Spanish football giant Real Madrid have removed the cross from their club logo as part of a deal with the National Bank of Abu Dhabi, the leading bank in the United Arab Emirates, Newsweek reports.
While the meeting between Abu Dhabi bank officials and the team, representedby by four of Real’s biggest stars including one of the world’s most expensiveplayers Gareth Bale, took place in September, Marca – Spain’s national sports newspaper which has close associations with the club – only put up the images of the proceedings this week.
Close ups of a newly designed credit card for the National Bank, which features the club’s logo, showed that the cross had been removed from the top of the crown on the team’s crest. Marca suggested that the reason the Christian symbol had been removed was “to avoid causing offence or discomfort among Muslim customers.”

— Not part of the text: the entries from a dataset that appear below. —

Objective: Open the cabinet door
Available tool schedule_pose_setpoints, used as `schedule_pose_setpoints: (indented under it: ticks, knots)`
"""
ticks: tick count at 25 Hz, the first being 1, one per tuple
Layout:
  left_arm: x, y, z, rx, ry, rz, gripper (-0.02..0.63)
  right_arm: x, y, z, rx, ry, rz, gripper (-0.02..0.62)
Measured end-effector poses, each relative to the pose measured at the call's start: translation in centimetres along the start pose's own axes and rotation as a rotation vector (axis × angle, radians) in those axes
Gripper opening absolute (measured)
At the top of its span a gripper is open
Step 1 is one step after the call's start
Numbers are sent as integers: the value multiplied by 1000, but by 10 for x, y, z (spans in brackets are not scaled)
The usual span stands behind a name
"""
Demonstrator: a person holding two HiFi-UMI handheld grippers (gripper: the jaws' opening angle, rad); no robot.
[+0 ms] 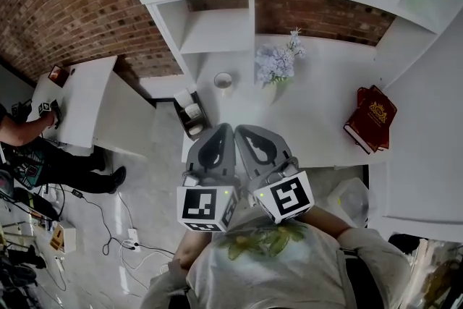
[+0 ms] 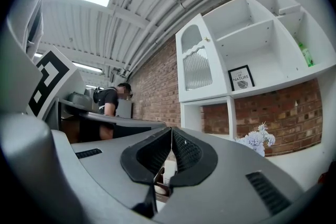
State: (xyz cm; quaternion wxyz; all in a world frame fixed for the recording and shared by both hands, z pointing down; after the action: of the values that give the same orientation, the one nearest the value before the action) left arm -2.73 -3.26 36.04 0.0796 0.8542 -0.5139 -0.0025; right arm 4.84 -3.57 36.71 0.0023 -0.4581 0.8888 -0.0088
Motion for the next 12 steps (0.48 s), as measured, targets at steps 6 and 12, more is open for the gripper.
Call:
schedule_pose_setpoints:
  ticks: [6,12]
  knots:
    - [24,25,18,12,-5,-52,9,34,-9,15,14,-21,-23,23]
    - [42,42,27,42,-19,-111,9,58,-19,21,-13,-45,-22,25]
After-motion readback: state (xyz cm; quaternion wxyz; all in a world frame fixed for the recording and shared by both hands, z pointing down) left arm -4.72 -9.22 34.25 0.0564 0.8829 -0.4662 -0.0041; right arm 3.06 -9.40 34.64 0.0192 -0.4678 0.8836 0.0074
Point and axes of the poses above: the fingertips, and each gripper's own axes: x forward along the fingers, y to its left, z out of its top, the point moved 5 cm from there along -x, backward along the fingers, and after that the axes turned 7 degrees about -z, right-handed, at the moved point
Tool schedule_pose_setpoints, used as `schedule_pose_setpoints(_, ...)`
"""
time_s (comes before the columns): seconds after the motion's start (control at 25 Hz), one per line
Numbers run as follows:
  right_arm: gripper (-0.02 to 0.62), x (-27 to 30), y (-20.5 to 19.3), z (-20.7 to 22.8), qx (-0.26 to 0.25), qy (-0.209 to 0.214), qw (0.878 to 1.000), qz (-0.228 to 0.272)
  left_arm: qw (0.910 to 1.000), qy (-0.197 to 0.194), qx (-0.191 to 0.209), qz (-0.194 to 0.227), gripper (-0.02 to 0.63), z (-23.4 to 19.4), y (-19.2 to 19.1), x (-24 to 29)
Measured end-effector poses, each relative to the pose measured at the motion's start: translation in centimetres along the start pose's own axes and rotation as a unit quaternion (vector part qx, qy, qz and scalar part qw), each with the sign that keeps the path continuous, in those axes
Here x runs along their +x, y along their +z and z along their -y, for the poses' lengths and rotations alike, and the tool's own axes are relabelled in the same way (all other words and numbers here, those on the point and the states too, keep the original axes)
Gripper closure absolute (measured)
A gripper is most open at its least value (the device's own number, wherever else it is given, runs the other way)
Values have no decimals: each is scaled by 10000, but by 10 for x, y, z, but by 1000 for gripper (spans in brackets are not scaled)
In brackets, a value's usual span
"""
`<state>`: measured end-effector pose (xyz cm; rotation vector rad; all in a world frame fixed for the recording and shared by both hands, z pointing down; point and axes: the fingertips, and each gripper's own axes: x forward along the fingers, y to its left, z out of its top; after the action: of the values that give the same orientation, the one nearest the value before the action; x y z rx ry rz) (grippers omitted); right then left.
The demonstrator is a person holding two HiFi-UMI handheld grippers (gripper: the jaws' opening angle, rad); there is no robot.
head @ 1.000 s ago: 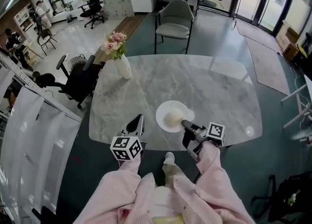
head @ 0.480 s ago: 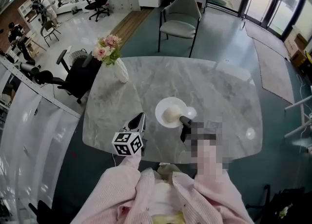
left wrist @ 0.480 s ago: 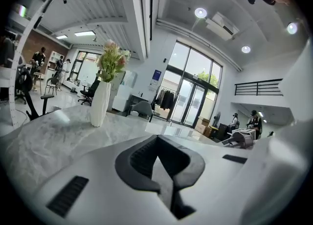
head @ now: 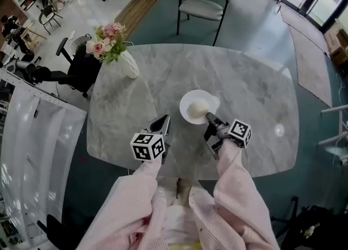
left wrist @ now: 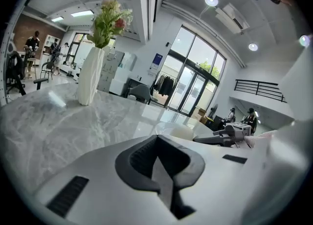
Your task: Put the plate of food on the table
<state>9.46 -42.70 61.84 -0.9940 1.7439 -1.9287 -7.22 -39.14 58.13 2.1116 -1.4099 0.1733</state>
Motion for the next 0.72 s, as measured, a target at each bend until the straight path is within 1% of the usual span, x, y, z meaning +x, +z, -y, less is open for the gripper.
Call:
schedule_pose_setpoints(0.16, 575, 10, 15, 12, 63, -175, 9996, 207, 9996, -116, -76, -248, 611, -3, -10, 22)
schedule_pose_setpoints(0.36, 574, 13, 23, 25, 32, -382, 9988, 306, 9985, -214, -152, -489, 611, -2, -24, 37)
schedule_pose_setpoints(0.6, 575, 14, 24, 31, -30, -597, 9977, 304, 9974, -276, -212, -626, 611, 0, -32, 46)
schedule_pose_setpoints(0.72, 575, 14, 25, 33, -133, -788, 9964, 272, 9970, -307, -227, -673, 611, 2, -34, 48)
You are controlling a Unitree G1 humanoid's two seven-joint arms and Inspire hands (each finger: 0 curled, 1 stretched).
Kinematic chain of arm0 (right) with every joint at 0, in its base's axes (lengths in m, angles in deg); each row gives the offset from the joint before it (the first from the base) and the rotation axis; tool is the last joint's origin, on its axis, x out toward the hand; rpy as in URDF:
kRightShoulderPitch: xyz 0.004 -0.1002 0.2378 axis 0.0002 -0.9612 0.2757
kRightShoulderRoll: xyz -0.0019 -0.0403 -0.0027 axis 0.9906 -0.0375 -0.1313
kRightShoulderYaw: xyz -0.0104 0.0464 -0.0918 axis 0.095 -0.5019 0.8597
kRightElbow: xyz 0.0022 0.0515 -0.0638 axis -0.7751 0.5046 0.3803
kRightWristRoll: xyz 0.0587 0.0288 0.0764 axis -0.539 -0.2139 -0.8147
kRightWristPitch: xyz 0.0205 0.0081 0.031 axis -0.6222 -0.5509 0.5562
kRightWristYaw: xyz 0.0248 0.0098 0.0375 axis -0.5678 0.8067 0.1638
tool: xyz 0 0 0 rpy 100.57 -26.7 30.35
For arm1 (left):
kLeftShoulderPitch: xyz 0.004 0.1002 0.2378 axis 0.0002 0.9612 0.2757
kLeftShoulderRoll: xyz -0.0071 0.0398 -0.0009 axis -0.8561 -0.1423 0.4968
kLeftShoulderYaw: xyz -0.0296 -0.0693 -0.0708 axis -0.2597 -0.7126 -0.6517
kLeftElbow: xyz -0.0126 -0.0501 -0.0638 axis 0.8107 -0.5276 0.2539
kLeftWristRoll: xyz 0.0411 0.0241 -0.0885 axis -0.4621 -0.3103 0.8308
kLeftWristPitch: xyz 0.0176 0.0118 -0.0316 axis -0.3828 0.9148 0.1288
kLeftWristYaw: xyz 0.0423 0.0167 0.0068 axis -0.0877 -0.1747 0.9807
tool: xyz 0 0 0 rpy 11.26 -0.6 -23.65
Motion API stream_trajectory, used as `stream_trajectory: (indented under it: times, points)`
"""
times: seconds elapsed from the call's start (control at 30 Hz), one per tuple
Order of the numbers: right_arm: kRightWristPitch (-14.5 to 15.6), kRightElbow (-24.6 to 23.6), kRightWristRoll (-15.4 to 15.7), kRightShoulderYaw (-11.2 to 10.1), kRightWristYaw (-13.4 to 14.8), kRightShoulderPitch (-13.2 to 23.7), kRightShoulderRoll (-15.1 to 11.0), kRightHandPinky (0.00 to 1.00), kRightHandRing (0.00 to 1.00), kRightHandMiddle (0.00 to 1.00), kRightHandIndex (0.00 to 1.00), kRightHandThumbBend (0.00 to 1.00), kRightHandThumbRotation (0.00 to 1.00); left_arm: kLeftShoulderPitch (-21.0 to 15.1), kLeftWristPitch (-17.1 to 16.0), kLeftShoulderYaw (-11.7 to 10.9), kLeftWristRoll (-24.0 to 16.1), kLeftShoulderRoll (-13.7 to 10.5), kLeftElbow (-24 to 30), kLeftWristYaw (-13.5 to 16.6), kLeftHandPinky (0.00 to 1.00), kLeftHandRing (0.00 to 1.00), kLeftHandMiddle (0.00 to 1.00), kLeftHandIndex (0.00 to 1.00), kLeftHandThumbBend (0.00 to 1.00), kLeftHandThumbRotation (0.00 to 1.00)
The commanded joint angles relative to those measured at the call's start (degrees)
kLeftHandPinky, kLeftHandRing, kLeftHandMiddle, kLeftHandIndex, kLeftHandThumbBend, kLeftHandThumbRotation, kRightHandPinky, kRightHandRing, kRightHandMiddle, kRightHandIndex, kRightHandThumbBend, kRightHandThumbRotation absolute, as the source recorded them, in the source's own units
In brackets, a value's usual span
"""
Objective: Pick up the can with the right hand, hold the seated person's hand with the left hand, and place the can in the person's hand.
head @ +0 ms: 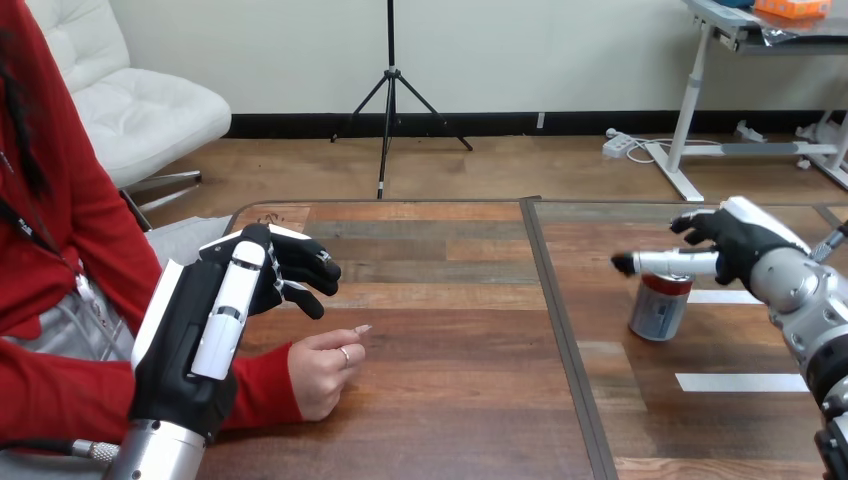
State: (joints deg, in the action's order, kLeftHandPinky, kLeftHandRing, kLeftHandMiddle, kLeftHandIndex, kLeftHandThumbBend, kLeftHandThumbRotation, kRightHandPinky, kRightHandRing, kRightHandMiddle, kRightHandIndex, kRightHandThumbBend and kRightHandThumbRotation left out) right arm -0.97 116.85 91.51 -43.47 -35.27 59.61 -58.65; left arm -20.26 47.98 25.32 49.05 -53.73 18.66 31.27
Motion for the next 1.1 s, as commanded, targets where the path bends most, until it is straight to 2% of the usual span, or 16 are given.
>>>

The symbol holds significance in the history of Real Madrid as it signifies the team’s relationship with Spain’s royal family. The symbol was introduced in the 1920s as part of the emblem of the Spanish crown, when the club was given the title Real (Royal) by King Alfonso XIII and represented the Spanish royal house.
The team’s deal with Abu Dhabi will continue until at least 2017 and is worth approximately €90 million. The club has not commented on whether any other products carrying the Real Madrid logo will feature the edited version either for the Middle Eastern market or elsewhere.